EXERCISE AIM ->
Look through the data below. Show each line where the string "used" occurs.

SOURCE DATA ->

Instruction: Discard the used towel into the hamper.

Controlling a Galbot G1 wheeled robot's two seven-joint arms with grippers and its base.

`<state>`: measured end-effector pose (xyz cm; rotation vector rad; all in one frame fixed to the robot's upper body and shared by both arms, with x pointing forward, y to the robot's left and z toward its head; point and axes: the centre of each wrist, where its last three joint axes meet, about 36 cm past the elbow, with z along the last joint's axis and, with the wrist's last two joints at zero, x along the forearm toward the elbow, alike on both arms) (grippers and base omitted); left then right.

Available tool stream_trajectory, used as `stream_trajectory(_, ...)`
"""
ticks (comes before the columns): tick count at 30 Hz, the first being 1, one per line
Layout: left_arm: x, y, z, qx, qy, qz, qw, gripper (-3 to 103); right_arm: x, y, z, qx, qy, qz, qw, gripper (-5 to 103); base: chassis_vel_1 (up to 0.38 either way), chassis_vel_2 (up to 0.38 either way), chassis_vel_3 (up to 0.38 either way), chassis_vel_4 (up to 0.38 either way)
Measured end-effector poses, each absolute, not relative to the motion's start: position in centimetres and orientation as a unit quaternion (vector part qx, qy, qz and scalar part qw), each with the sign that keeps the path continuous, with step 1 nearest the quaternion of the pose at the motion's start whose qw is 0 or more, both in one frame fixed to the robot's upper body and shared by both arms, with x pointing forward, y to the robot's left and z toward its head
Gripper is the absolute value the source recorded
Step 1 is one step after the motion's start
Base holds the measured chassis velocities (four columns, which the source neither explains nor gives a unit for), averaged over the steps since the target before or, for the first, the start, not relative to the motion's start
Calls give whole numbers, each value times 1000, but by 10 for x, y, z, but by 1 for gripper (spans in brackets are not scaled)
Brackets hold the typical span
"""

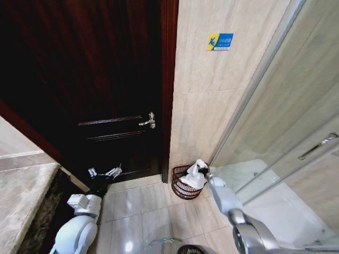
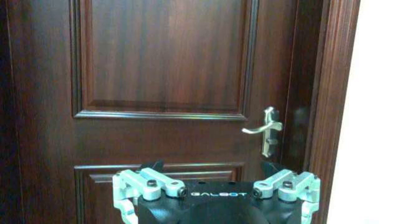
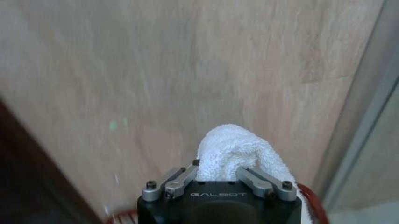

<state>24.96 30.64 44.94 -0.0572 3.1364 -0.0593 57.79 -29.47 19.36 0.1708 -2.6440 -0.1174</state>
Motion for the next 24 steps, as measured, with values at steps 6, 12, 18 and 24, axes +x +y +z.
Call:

YOUR SOLUTION ->
Instruction: Discard the used towel into the hamper.
Available tool stream_trajectory, used as `stream_trajectory(_, ...)`

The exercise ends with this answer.